TASK TO COMPLETE.
In the material below, identify each line bearing the word "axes". Reproduce those lines.

EXTRACTED DATA.

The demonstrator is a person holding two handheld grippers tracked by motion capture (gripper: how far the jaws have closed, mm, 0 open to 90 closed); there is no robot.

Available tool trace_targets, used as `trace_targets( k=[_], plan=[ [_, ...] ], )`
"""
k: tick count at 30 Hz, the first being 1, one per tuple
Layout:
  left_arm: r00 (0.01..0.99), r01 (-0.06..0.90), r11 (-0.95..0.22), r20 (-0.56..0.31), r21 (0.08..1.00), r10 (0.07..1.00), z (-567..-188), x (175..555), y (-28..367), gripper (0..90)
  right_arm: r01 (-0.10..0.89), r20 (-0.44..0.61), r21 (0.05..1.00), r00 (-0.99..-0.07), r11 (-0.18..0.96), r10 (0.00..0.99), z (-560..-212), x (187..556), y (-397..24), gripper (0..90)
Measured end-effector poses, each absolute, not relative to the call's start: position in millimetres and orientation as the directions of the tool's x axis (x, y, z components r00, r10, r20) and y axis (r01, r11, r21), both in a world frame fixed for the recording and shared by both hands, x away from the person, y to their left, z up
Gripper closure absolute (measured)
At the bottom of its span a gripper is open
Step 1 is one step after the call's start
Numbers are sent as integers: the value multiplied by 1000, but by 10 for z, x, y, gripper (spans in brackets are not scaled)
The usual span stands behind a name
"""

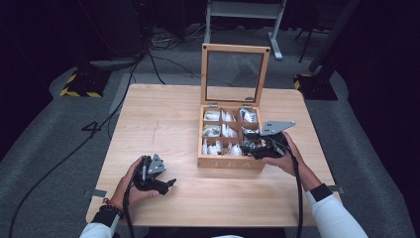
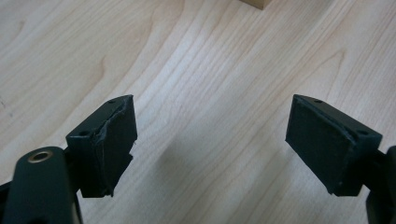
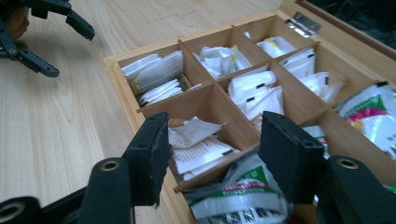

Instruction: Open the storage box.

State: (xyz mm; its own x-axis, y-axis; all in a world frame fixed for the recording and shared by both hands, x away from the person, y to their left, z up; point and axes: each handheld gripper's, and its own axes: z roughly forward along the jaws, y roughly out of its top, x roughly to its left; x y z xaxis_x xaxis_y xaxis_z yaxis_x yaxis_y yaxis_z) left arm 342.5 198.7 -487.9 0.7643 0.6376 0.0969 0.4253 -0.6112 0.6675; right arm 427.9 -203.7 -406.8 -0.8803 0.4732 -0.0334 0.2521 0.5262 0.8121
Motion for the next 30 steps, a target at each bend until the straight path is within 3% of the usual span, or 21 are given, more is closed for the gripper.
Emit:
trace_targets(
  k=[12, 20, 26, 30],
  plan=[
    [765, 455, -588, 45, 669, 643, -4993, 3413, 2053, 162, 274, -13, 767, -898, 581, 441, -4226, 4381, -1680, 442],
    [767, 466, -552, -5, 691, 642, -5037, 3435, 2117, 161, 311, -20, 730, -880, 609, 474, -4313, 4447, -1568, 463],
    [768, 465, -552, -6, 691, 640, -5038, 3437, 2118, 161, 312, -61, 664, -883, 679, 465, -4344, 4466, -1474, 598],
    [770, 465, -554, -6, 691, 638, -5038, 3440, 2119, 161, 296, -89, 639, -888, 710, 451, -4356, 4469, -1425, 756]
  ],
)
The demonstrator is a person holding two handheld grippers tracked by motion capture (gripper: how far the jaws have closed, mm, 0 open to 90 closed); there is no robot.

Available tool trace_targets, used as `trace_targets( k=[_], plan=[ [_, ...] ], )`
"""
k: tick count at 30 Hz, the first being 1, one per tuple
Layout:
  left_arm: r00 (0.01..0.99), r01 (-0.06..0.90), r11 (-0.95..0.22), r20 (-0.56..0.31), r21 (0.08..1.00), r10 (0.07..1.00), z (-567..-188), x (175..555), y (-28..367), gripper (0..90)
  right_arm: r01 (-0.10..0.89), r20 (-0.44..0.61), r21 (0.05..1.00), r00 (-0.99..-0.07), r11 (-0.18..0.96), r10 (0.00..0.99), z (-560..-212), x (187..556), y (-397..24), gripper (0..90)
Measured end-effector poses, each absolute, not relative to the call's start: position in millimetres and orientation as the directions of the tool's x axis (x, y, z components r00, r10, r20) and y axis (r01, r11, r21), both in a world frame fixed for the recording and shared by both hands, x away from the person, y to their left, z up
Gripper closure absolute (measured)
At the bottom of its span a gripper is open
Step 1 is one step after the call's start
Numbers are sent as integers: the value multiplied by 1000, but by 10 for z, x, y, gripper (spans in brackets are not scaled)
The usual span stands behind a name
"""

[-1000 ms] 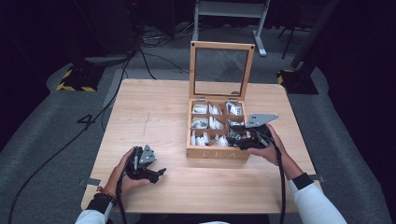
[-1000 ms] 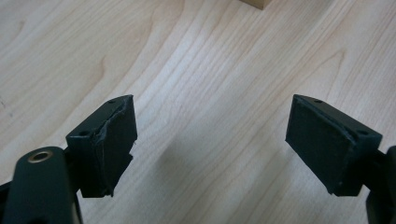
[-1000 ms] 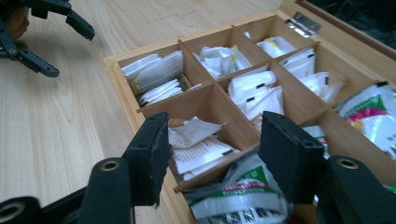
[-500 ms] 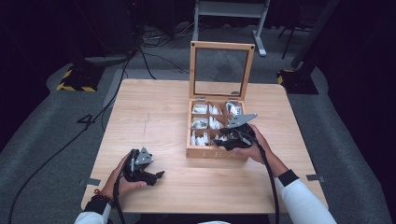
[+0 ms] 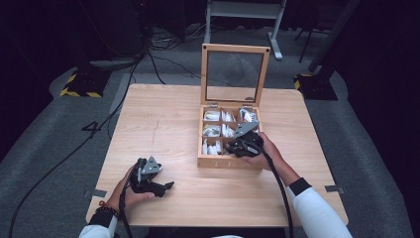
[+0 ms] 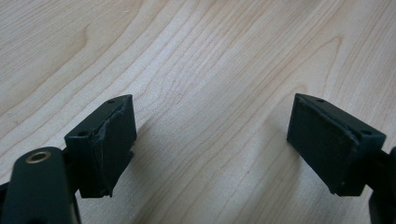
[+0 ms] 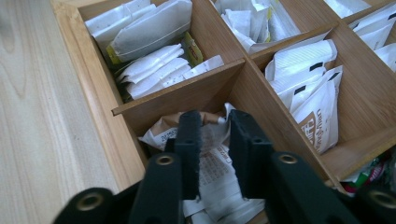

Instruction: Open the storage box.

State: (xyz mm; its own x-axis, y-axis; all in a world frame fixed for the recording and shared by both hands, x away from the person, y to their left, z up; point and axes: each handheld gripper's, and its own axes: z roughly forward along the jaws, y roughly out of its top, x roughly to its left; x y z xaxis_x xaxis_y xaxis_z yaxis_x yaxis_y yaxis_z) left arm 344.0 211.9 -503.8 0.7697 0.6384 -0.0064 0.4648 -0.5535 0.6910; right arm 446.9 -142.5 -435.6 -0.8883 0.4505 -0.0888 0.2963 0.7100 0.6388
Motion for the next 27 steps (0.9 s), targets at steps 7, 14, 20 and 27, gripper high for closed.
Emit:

WORKED SOLUTION.
State: (xyz mm; its own x-axis, y-axis; all in a world frame fixed for the recording and shared by both hands, x away from the person, y to their left, z up; point and axes: each handheld gripper's, and its own axes: z roughly forward along the jaws, y roughly out of its top, x roughly to its left; x y z xaxis_x xaxis_y xaxis_z yaxis_x yaxis_y yaxis_z) left arm 342.5 198.7 -487.9 0.7643 0.6376 0.0969 0.4253 -0.6112 0.6675; right arm 427.9 -203.7 -406.8 -0.8803 0.4732 -0.0334 0.2521 0.5262 0.8121
State: (xyz mm; its own x-axis, y-axis; all in a world frame fixed for the recording and shared by both hands, x away from the person, y to their left, z up; point and axes: each handheld gripper's, and its own axes: z roughly forward along the jaws, y roughly out of its top, x roughly to its left; x y z xaxis_x xaxis_y xaxis_z yaxis_x yaxis_y yaxis_z) left arm 344.0 211.9 -503.8 0.7697 0.6384 -0.0064 0.4648 -0.5535 0.6910; right arm 446.9 -142.5 -435.6 -0.8883 0.4505 -0.0888 0.2963 0.7100 0.6388

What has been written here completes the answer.